» REQUIRED ACTION: Reproduce all of the data exactly. Images are not to appear in the reply.

____ DATA SECTION

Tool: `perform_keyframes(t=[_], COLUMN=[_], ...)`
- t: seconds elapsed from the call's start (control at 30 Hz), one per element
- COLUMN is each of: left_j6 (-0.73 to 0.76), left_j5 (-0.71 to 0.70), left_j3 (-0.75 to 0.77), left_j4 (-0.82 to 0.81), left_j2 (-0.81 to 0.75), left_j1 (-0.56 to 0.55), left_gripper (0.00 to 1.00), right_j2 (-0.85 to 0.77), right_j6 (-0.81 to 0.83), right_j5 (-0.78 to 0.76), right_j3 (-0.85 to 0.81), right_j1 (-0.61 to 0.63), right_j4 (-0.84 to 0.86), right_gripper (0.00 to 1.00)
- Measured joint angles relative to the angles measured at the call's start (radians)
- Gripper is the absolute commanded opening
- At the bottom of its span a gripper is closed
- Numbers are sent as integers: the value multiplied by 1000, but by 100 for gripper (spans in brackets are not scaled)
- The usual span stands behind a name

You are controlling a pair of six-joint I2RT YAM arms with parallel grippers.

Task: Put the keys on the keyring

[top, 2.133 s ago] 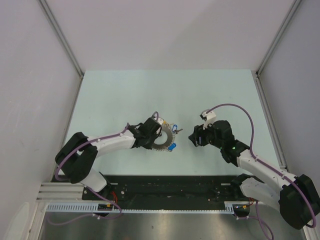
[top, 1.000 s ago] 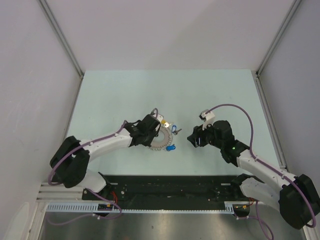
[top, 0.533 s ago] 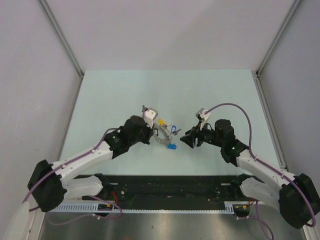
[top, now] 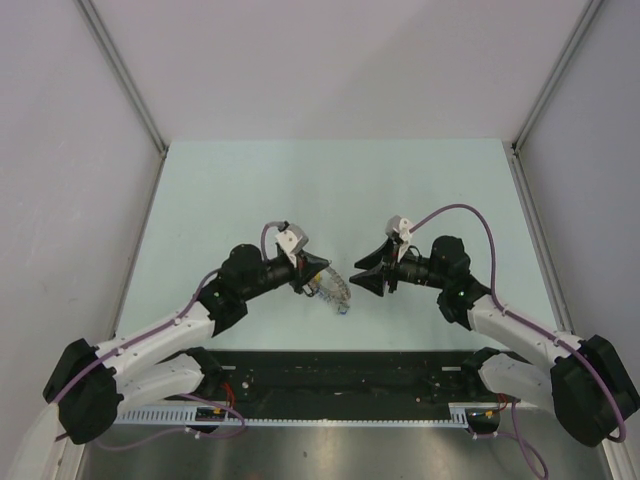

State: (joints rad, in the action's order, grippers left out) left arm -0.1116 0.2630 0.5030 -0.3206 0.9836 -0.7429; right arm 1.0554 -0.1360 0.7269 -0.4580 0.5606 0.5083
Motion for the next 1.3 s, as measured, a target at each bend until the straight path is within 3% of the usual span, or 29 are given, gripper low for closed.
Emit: perform_keyframes(t=[0.23,0.53,0.87,1.13,1.3], left_j6=[46,52,51,51,50], left_j5=[188,329,373,372,369], left_j3=[0,0,0,0,0], left_j4=[-120,-181,-196,-202,-206], left_j2=[0,23,35,35,35], left_j1=[0,0,1,2,4], left_gripper=[0,0,0,0,2], right_j2=[0,1,39,46,48], right_j6=[50,74,87,103,112], right_j5=[61,98,170,198,207], right_j3=[-25,-49,-79,-80,-86], right_j1=[3,3,11,21,21], right_j4=[10,36,41,24,13], right_gripper=[47,38,25,0,0])
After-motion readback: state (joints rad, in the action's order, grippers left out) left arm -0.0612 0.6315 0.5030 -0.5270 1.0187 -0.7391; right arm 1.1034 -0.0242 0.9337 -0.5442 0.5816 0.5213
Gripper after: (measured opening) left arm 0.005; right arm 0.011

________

» RESPONSE AREA:
Tool: `perform_keyframes(t=[_], COLUMN=[_], ...)`
- t: seconds elapsed from the call's start (control at 30 Hz), one per element
- COLUMN is each of: left_j6 (-0.73 to 0.76), left_j5 (-0.71 to 0.70), left_j3 (-0.75 to 0.77), left_j4 (-0.82 to 0.81), left_j2 (-0.81 to 0.75), left_j1 (-0.56 to 0.55), left_gripper (0.00 to 1.00), right_j2 (-0.85 to 0.77), right_j6 (-0.81 to 0.83), right_j5 (-0.78 to 0.76), right_j3 (-0.85 to 0.81), right_j1 (-0.61 to 0.63), right_j4 (-0.84 to 0.86), right_gripper (0.00 to 1.00)
- Measured joint angles relative to the angles measured at the call's start (radians)
- Gripper is the absolute commanded opening
- At the bottom of its span a gripper is closed
- Numbers are sent as integers: the value multiplied by 1000, but by 100 for gripper (spans in brackets are not scaled)
- The usual span stands behind a name

You are controlling a pair of six-joint I2RT YAM arms with parallel grippers.

Task: Put the keys on the keyring

[top, 2.133 s ago] 
[top, 1.000 s ago] 
[top, 0.533 s ago] 
[top, now] 

State: (joints rad, in the action's order, grippers left out) left arm -0.1116 0.2630 0.5030 -0.3206 0.9836 -0.7429; right arm 1.0554 -0.1360 0.7269 -0.4580 0.5606 0.5083
Motion for the next 1.3 s, as measured, a target at each bend until the straight path is within 3% of the usual span, or 29 are given, gripper low for closed.
Emit: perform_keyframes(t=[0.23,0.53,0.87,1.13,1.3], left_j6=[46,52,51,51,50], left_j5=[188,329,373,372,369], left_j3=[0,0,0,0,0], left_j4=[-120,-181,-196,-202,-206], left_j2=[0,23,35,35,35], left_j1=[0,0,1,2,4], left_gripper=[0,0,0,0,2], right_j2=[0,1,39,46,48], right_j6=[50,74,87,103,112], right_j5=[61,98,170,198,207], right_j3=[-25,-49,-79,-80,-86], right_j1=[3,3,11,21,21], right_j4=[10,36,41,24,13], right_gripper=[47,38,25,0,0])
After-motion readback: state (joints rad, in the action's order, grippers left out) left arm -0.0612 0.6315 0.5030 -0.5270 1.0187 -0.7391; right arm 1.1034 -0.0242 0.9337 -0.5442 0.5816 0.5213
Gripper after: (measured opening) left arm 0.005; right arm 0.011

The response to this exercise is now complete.